[Data items]
+ + + + + + +
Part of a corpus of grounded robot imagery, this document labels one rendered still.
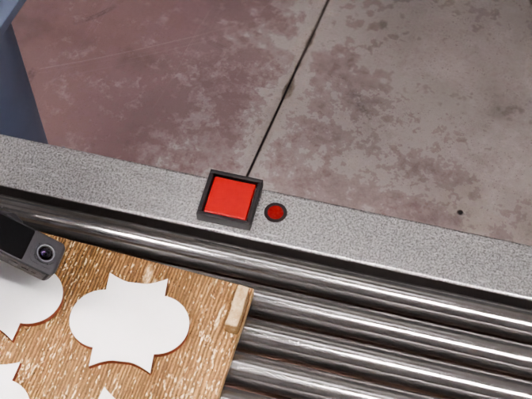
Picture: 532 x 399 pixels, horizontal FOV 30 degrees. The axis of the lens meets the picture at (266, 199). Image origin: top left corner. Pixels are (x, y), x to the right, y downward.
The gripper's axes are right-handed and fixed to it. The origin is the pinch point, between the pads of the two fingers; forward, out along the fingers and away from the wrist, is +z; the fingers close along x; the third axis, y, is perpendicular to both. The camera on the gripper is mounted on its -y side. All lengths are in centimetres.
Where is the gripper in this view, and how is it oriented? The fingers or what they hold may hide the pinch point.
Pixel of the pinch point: (6, 288)
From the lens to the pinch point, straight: 132.9
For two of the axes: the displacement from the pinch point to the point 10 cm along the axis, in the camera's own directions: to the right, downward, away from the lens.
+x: -2.8, 8.1, -5.1
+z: 0.0, 5.3, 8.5
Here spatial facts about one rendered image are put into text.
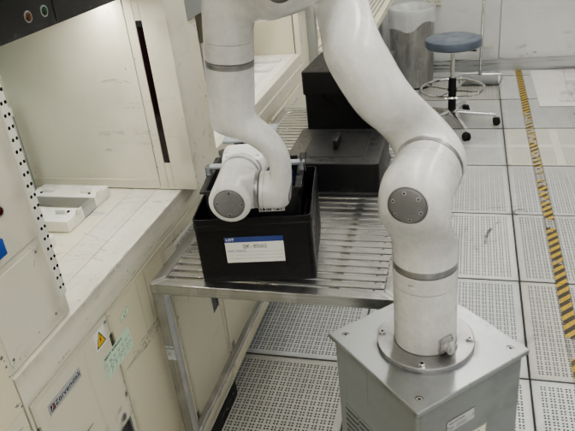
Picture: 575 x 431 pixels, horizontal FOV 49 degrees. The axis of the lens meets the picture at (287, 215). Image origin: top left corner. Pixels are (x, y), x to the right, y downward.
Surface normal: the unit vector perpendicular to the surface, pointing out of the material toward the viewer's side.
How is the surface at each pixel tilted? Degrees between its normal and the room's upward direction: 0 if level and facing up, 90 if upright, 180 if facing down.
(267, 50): 90
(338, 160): 0
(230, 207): 90
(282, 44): 90
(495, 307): 0
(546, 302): 0
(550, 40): 90
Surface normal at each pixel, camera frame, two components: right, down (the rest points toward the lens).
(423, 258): -0.26, 0.60
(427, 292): -0.12, 0.47
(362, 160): -0.10, -0.88
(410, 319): -0.61, 0.43
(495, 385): 0.50, 0.36
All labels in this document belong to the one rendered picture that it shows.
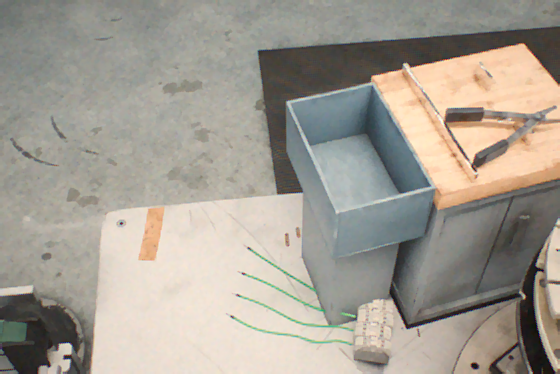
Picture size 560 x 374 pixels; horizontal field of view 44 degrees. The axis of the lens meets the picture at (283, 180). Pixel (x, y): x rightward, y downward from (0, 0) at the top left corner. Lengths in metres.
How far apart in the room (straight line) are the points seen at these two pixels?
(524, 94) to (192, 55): 1.84
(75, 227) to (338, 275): 1.35
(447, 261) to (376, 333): 0.13
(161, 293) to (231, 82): 1.52
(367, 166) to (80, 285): 1.27
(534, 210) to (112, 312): 0.56
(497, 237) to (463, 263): 0.05
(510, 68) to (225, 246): 0.46
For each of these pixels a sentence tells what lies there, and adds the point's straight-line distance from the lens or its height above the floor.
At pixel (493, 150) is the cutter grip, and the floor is 1.09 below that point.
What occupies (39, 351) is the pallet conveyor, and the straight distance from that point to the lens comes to 1.03.
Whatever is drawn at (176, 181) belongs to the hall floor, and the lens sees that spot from 2.13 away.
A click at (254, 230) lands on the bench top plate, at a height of 0.78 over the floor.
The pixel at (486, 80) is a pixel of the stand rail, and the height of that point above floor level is 1.08.
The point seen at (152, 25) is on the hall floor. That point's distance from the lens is 2.71.
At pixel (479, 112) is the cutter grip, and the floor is 1.09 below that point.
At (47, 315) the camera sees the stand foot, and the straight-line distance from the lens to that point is 1.93.
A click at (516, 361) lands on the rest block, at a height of 0.84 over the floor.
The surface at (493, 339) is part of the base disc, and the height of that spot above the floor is 0.80.
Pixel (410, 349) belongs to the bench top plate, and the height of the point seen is 0.78.
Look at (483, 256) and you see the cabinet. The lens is 0.88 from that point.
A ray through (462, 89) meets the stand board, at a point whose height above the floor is 1.07.
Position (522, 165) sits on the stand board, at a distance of 0.76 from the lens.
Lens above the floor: 1.61
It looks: 50 degrees down
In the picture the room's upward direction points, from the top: 1 degrees counter-clockwise
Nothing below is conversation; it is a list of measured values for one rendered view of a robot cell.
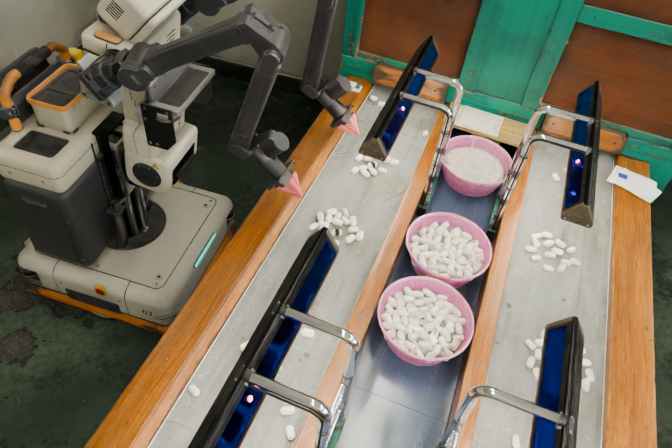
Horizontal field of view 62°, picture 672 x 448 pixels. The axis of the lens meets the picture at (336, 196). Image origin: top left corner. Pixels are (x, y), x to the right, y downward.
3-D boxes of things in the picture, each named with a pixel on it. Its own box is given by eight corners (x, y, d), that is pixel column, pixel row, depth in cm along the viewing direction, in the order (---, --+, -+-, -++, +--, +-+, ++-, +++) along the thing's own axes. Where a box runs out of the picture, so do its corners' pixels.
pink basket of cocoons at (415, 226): (404, 295, 168) (410, 276, 161) (397, 228, 187) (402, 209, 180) (490, 300, 170) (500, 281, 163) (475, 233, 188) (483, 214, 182)
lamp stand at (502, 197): (483, 238, 187) (528, 134, 156) (494, 199, 201) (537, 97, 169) (540, 257, 184) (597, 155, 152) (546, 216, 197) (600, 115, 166)
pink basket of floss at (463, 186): (456, 210, 196) (463, 190, 189) (422, 160, 212) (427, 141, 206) (519, 195, 204) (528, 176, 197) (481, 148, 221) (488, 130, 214)
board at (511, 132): (441, 124, 215) (442, 121, 214) (450, 103, 225) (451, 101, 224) (526, 150, 208) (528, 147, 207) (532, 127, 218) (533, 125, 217)
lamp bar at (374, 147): (357, 154, 156) (360, 133, 151) (416, 50, 198) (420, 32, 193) (384, 162, 154) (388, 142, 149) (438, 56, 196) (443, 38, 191)
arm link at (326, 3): (327, -36, 161) (318, -16, 155) (346, -30, 161) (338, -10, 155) (305, 77, 195) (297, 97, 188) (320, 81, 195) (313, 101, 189)
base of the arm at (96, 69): (103, 52, 150) (76, 76, 141) (122, 42, 145) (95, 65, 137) (125, 79, 154) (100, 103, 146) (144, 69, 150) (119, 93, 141)
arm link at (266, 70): (271, 19, 130) (260, 50, 123) (294, 29, 131) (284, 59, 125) (234, 128, 164) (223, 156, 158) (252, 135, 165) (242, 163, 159)
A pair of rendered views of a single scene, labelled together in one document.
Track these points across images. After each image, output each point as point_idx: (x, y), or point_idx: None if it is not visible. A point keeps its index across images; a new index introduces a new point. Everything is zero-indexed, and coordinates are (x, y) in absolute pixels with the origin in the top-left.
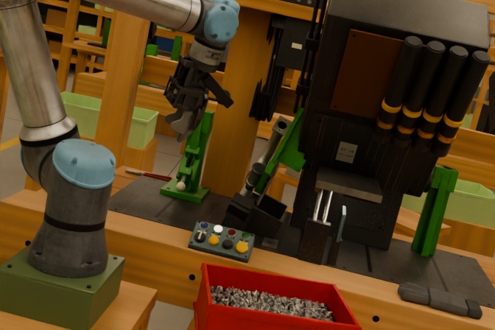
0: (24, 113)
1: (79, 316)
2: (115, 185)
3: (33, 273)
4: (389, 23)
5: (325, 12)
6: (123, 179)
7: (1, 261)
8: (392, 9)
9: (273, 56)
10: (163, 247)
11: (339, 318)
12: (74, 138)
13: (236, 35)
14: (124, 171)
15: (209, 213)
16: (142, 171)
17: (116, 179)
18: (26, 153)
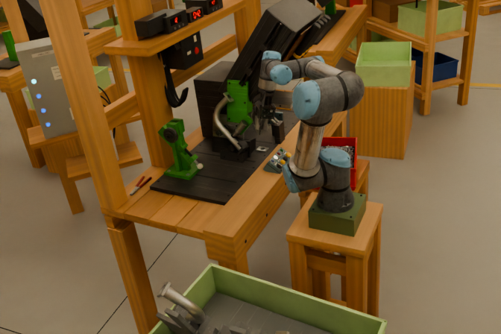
0: (314, 162)
1: (364, 206)
2: (165, 199)
3: (354, 210)
4: (305, 22)
5: (194, 26)
6: (149, 196)
7: (239, 263)
8: (295, 14)
9: (163, 65)
10: (277, 183)
11: (335, 143)
12: (323, 155)
13: (146, 68)
14: (128, 196)
15: (220, 164)
16: (125, 188)
17: (150, 199)
18: (312, 180)
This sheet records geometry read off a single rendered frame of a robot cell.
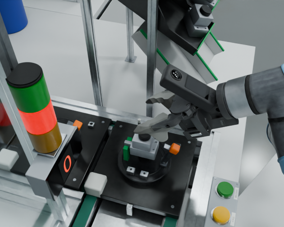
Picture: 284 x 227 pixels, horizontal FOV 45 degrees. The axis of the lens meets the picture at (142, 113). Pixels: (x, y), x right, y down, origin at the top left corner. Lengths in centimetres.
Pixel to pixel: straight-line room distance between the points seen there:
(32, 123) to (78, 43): 97
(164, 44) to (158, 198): 43
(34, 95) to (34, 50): 100
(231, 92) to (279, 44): 248
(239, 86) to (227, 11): 277
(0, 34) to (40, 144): 19
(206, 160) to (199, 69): 29
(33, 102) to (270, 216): 73
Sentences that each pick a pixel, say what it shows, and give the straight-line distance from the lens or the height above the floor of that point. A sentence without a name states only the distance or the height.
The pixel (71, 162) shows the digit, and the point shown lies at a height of 119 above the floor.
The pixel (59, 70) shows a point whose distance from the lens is 135.
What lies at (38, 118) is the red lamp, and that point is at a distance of 52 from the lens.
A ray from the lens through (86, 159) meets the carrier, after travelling 92.
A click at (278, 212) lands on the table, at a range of 103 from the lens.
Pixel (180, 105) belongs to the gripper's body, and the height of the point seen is 123.
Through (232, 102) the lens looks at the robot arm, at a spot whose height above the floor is 129.
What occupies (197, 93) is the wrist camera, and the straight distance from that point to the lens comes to 64.
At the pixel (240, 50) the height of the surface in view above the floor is 86.
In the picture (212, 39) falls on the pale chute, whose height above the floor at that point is 105.
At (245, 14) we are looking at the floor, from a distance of 339.
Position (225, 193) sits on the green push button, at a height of 97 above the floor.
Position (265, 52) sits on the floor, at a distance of 296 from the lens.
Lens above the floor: 172
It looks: 48 degrees down
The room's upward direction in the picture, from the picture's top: straight up
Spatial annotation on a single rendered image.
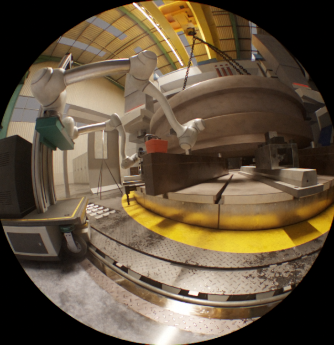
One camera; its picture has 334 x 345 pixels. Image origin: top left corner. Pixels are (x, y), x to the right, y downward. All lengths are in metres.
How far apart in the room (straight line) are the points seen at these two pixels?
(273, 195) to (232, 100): 1.29
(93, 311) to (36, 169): 0.85
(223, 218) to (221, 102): 1.44
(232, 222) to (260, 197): 0.29
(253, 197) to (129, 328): 0.99
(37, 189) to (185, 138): 1.07
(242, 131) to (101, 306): 1.75
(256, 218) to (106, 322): 1.07
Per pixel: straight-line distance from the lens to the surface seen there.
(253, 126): 1.50
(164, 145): 1.12
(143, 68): 0.76
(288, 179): 1.02
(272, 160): 1.11
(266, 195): 0.93
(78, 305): 0.69
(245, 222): 1.00
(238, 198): 0.90
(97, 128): 1.57
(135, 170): 3.42
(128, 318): 0.58
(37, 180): 0.94
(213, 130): 1.47
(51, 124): 0.78
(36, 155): 0.96
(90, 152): 3.92
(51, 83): 0.74
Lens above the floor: 0.53
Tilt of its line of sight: 2 degrees down
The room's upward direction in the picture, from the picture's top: 5 degrees counter-clockwise
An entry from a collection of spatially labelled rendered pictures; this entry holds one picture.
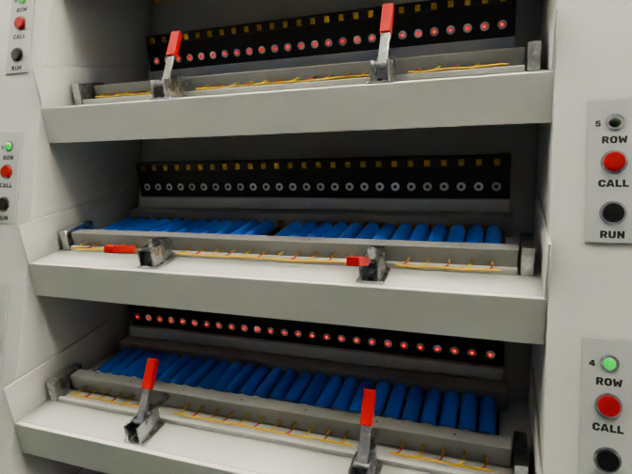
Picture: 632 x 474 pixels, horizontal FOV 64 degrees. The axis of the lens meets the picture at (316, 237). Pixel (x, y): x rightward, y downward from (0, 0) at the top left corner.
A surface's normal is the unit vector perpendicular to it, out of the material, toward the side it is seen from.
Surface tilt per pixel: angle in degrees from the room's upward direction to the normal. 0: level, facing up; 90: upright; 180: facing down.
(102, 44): 90
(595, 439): 90
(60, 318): 90
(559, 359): 90
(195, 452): 22
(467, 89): 112
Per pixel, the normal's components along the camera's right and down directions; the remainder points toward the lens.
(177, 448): -0.07, -0.95
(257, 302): -0.34, 0.31
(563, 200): -0.34, -0.07
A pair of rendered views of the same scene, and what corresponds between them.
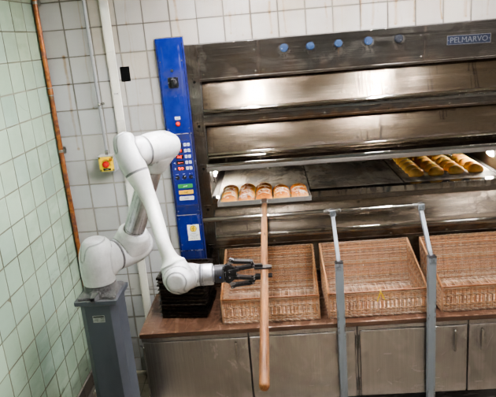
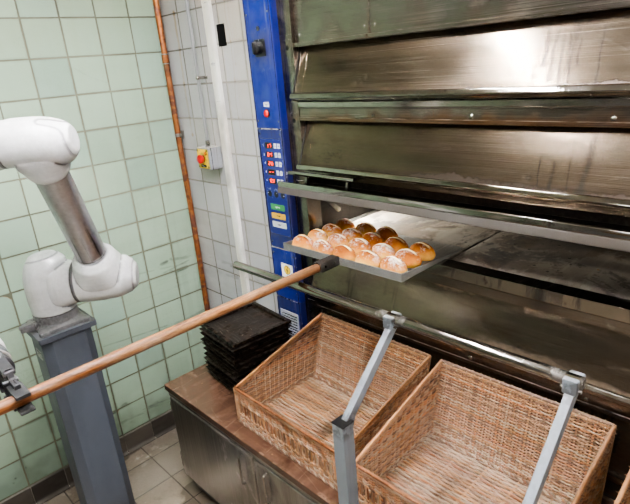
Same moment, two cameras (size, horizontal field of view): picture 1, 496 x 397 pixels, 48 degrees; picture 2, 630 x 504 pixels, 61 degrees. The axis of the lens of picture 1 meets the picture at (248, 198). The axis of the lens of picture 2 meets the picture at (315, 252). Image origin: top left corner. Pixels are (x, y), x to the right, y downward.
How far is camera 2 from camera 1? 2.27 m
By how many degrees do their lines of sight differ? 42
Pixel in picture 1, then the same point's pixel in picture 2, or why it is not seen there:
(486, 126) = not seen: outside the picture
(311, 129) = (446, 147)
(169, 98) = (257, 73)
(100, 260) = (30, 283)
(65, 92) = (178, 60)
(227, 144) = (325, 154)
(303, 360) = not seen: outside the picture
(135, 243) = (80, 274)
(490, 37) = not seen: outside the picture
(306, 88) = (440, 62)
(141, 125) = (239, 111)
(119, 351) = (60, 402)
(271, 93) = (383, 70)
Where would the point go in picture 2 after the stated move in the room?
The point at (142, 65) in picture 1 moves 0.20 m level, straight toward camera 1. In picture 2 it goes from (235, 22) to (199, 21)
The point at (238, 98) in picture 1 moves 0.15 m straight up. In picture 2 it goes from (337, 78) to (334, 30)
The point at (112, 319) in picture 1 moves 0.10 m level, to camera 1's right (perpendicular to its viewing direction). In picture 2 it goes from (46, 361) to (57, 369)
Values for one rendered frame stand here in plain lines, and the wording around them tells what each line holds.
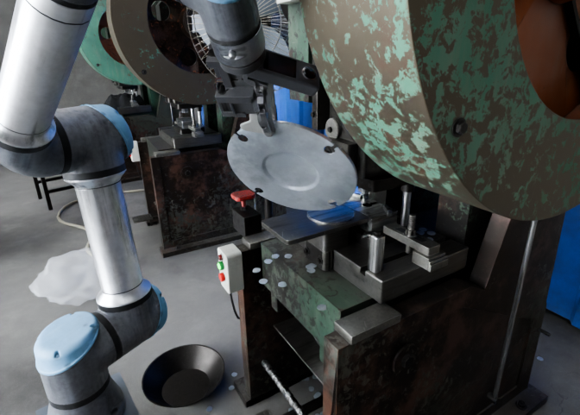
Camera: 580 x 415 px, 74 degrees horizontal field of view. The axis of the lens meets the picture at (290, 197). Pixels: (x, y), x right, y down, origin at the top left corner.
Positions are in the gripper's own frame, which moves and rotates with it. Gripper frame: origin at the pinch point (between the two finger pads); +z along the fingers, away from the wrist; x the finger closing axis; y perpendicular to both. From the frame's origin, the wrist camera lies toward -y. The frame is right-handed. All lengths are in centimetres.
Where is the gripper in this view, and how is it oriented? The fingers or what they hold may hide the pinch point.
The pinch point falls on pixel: (274, 128)
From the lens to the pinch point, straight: 75.7
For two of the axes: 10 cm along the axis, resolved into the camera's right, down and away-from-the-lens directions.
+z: 1.0, 4.1, 9.1
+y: -9.9, -0.3, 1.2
+ + + + + + +
• **TASK GOAL**:
Return the line that contains "Camera: 580 x" along with every line after it through the end of the entries, exactly, adding nothing.

• **EXERCISE ANSWER**:
Camera: 580 x 415 px, 74 degrees horizontal field of view. The axis of the lens meets the picture at (290, 197). Pixels: (x, y), x right, y down, origin at the top left corner.
Positions are in the gripper's own frame, which moves and rotates with it. Gripper frame: origin at the pinch point (between the two finger pads); +z along the fingers, away from the wrist; x the finger closing axis; y perpendicular to both. From the frame's origin, the wrist camera lies toward -y. The frame is right-handed. All lengths are in centimetres.
Where is the gripper in this view, and how is it oriented? The fingers or what they hold may hide the pinch point.
The pinch point falls on pixel: (274, 128)
From the lens to the pinch point, straight: 75.7
For two of the axes: 10 cm along the axis, resolved into the camera's right, down and away-from-the-lens directions.
+z: 1.0, 4.1, 9.1
+y: -9.9, -0.3, 1.2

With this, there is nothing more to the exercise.